Rules. Can’t Live with Them. Can’t Live without Them.

Right off the bat, do you like the idea of having rules or hate it? Chances are if you hate it, it’s because you didn’t make them. How about rules for art? How does that make you feel? Many people bristle at having rules for their art. They think of art as a place to break rules. But whose rules? I want to make a case for creating your own.

The rules to follow in your art practice are the ones you create to make the process easier and get a good result.

That’s not really accurate but it’s more powerful then saying rules are set in place to make the process less frustrating and guide the result in the direction you are hoping for. The process will always be frustrating, and the result is never guaranteed. But to keep from being paralyzed with indecision about how to begin and anxiety riddled with dread that it will all be futile in the end, a few rules are super handy.

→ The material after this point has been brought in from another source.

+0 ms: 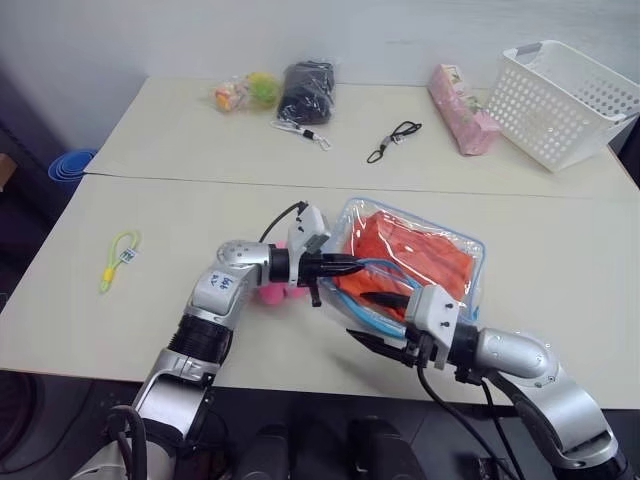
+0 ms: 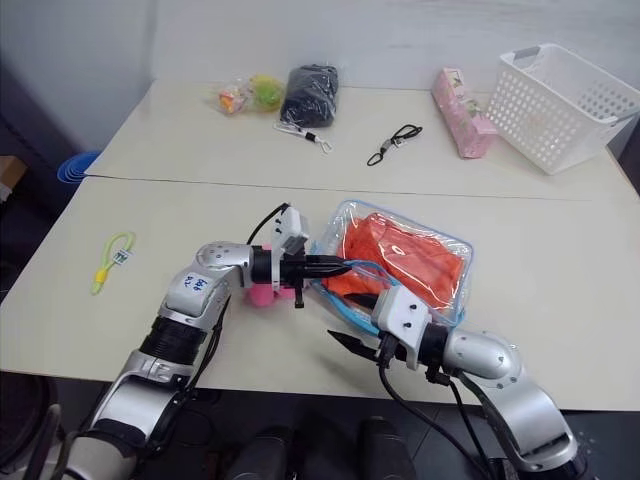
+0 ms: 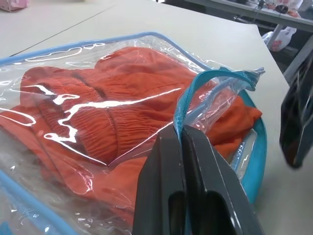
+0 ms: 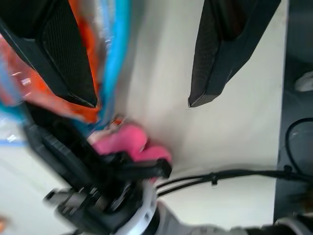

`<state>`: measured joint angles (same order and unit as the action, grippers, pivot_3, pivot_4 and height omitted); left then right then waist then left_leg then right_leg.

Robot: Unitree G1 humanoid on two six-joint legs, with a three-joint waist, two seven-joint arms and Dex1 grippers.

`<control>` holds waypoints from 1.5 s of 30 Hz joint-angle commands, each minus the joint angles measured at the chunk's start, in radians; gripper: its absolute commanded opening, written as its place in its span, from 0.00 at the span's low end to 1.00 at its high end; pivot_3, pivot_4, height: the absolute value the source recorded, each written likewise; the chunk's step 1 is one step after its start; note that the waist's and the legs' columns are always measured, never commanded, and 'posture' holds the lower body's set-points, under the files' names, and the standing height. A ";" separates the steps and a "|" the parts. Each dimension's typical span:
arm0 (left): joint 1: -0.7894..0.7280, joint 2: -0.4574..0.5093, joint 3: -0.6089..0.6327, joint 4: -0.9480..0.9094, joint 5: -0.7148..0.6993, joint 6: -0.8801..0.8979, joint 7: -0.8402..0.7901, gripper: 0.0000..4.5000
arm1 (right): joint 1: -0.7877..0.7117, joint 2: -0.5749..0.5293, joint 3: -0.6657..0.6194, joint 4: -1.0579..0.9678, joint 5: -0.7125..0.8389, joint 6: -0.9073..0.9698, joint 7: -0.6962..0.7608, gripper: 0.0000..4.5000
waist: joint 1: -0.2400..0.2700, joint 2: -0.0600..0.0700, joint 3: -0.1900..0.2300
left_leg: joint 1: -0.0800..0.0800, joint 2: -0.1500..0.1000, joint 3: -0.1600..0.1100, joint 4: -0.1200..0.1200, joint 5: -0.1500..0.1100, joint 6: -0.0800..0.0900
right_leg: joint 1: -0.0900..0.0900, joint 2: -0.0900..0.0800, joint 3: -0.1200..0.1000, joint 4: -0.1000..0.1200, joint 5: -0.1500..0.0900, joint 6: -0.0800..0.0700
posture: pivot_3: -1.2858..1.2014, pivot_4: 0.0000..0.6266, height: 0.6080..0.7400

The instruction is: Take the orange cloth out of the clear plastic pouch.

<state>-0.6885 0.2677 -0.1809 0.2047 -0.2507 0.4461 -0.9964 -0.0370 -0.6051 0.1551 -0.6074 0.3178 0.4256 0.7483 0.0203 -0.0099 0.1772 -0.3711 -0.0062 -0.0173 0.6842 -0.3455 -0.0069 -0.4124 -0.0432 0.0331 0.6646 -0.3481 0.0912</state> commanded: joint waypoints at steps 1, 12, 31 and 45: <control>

Are you with me? Do you want to make some rules? Great! But hold on. Rules can only be formed from analyzing artwork you’ve made that you like. Not artwork that someone else has made. Artwork you made. We will get to that. First you need some constraints. Constraints might become rules but only if you say so.

You don’t get a rule until you find a constraint you really like. What’s so great about constraints? Let me answer a question with a question. Do you prefer making multiple decisions an hour or just one or none? Say it’s around 5 pm and you’re getting hungry, what do you like most, for your spouse/partner/friend/roommate to say I’m getting us some pizza, sound good? Or inform you they just sent an email with 25 new restaurant options, could you take an hour to peruse them all and decide which one to order from. Maybe if it’s 2 pm on a lazy Saturday the second option could be fun, but not for every meal. It’s too tiring and it steals time from the good part, eating and hanging out.

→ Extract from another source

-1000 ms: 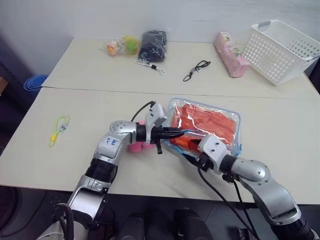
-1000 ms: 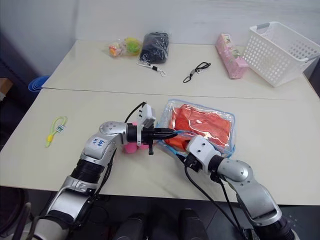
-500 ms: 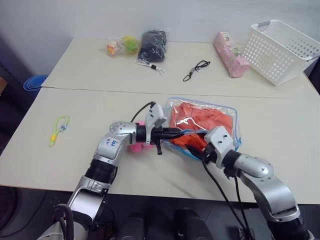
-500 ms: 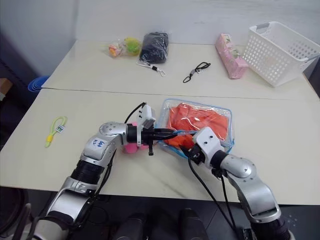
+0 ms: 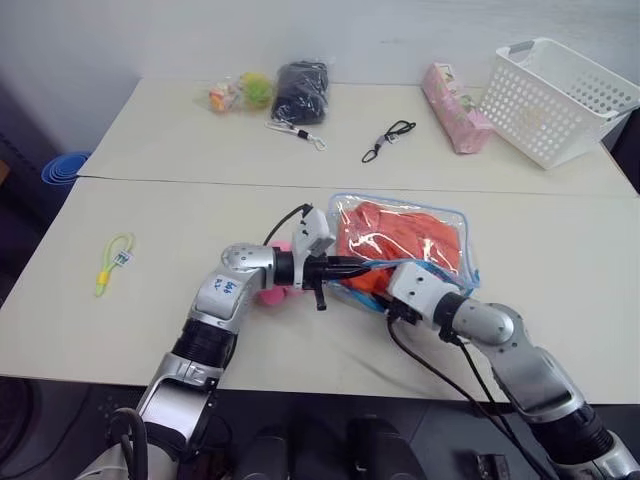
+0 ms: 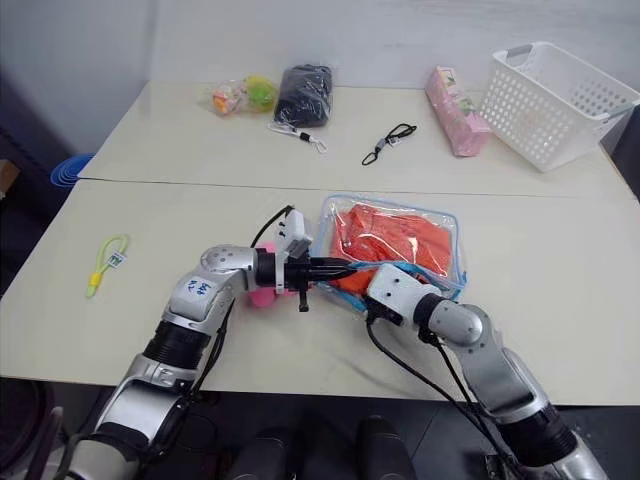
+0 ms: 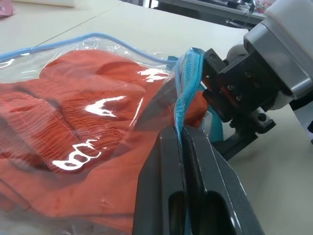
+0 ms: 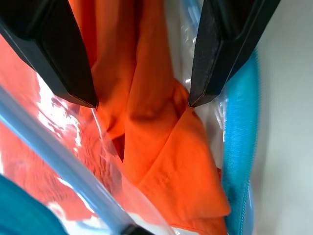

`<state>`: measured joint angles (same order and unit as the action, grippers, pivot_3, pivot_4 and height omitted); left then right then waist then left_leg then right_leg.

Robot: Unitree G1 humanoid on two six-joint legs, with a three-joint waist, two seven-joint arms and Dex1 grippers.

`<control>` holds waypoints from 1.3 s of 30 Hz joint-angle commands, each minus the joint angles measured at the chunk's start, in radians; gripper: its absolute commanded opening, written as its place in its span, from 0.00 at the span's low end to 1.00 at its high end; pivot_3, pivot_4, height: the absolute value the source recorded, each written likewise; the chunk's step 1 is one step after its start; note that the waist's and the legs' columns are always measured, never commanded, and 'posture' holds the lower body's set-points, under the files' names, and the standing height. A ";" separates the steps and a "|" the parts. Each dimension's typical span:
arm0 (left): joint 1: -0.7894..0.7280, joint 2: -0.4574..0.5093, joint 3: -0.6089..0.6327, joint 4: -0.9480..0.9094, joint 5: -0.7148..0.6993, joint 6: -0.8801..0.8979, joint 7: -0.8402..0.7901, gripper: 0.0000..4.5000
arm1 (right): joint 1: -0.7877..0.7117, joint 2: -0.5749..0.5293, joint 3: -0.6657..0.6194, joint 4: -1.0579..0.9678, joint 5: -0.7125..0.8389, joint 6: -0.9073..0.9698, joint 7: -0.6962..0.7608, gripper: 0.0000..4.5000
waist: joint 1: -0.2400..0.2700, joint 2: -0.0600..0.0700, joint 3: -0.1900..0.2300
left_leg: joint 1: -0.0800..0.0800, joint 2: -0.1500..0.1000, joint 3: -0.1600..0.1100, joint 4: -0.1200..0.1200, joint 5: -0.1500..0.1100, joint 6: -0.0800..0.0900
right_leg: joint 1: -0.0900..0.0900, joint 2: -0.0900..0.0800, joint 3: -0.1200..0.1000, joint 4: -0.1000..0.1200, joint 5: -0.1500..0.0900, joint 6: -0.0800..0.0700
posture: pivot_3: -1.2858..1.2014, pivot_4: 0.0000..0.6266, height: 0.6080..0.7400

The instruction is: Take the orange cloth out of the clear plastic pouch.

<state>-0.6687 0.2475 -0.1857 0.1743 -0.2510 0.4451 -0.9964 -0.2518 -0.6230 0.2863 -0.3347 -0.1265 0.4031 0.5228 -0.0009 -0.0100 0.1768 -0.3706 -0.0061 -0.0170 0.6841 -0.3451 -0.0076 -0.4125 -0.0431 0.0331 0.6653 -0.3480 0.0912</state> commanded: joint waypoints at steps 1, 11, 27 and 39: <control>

Same with art. Having all the choices just keeps you from getting too it. Whittling down the choices to the ones you will most enjoy is super helpful. A constraint is a way to make entry into the process as easy as it can possibly be. Let’s assume what we want is to be making some art, how can we go from not making art to making art? Make all the decisions that cause waffling ahead of time so that no decisions need to be made during the fragile transition period from everything else you do to making art.

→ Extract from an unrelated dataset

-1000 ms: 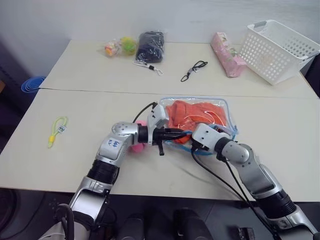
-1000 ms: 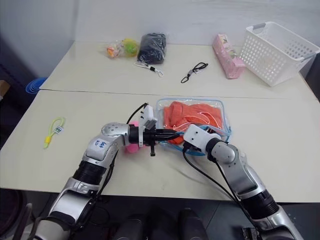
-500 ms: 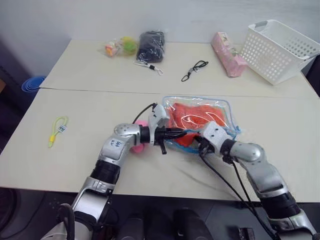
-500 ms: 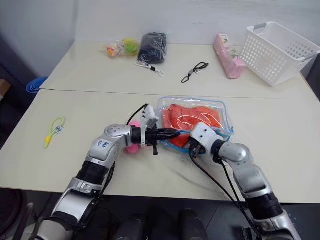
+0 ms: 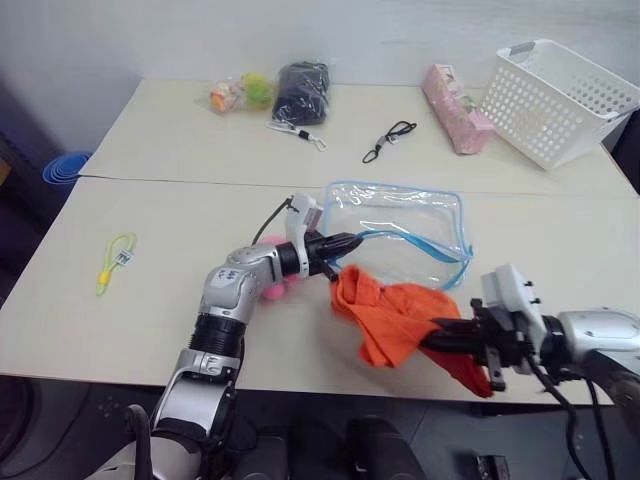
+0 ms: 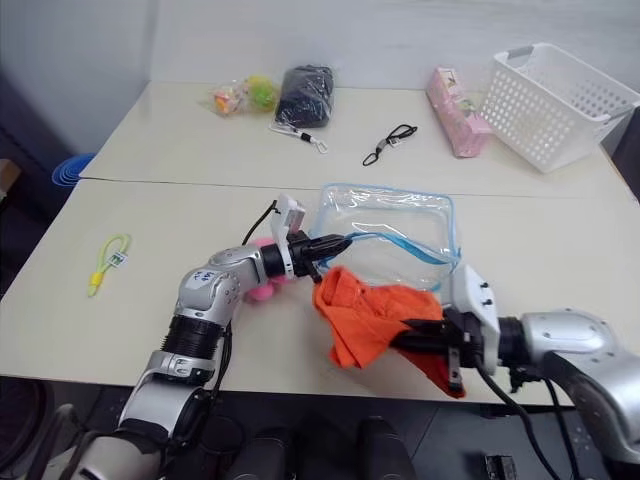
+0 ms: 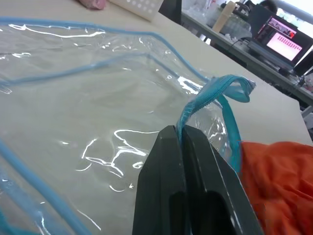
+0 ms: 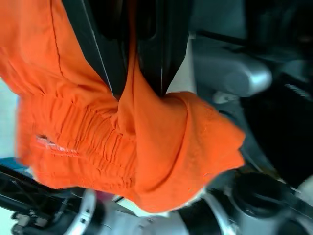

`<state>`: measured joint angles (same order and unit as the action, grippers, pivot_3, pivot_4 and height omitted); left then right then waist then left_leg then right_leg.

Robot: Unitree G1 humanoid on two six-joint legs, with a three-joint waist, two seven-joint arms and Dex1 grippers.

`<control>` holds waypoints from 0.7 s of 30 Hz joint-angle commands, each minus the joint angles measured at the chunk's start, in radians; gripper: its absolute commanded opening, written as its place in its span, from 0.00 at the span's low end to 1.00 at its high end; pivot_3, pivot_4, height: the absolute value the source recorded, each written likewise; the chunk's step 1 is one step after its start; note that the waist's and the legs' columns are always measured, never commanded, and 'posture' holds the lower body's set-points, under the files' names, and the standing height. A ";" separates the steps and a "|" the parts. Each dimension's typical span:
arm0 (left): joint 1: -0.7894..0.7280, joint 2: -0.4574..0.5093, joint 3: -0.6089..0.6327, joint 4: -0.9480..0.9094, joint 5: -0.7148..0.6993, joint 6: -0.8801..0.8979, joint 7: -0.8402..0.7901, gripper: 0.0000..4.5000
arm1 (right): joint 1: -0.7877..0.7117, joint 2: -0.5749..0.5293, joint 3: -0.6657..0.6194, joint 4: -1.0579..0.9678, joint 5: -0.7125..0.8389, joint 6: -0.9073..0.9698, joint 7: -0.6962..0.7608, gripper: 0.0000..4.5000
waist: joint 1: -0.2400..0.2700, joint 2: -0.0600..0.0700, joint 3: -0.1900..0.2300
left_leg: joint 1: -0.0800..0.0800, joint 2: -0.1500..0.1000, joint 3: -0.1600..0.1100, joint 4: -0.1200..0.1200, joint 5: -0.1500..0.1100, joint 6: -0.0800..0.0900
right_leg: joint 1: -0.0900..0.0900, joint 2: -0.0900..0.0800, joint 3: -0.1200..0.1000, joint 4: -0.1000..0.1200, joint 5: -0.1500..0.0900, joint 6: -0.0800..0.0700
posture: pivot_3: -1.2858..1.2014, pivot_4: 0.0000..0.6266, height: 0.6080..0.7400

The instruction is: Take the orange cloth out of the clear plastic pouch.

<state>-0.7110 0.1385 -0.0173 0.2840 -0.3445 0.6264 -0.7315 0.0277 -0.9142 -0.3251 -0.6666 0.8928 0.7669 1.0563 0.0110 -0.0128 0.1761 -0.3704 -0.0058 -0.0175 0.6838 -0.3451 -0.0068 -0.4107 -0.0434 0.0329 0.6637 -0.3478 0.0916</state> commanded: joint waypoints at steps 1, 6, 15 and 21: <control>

Let me give you an example of something I have been doing for 4 or 5 years that has almost no decisions attached to the entry point. And because of that I’ve made quite a lot.

I make abstracts. Here are the constraints.

  • 9 inch x 9 inch paper
  • Alcohol based markers
  • Abstraction only, no representational imagery

That’s it! Very very easy to start one up. I just get the paper out, get the markers out and go! The first decision I make is the first mark and I usually make it very fast. It really doesn’t matter too much. That’s not true. It probably matters a lot. But thinking about it and getting worried I will mess it up doesn’t alter the way it matters. It doesn’t contribute to something better. The process works just as well if I deliberate or don’t deliberate. That’s the value of constraints!

So how do constraints become rules? Constraints are physical, material and easy to define. Rules are stylistic, aesthetic and related to what pleases you. They would be harder to convey to another person but intuitive to you. Because you decide. You decide based on what you want. How do you know what you want? From looking deeply at what you have already created and noticing what you want more of and want you want less of. If you look at your work and see that some is neat and some is messy, which part excites you, attracts you? Do more of that and less of the other. The rule would be let it be messy or make it neat. Often it’s the relationship between the two, make it two thirds messy, one third neat. Rules aren’t easy to convey to anyone but yourself because you need a very intimate understanding of what you are doing to make them, and you are most likely the only person with that understanding.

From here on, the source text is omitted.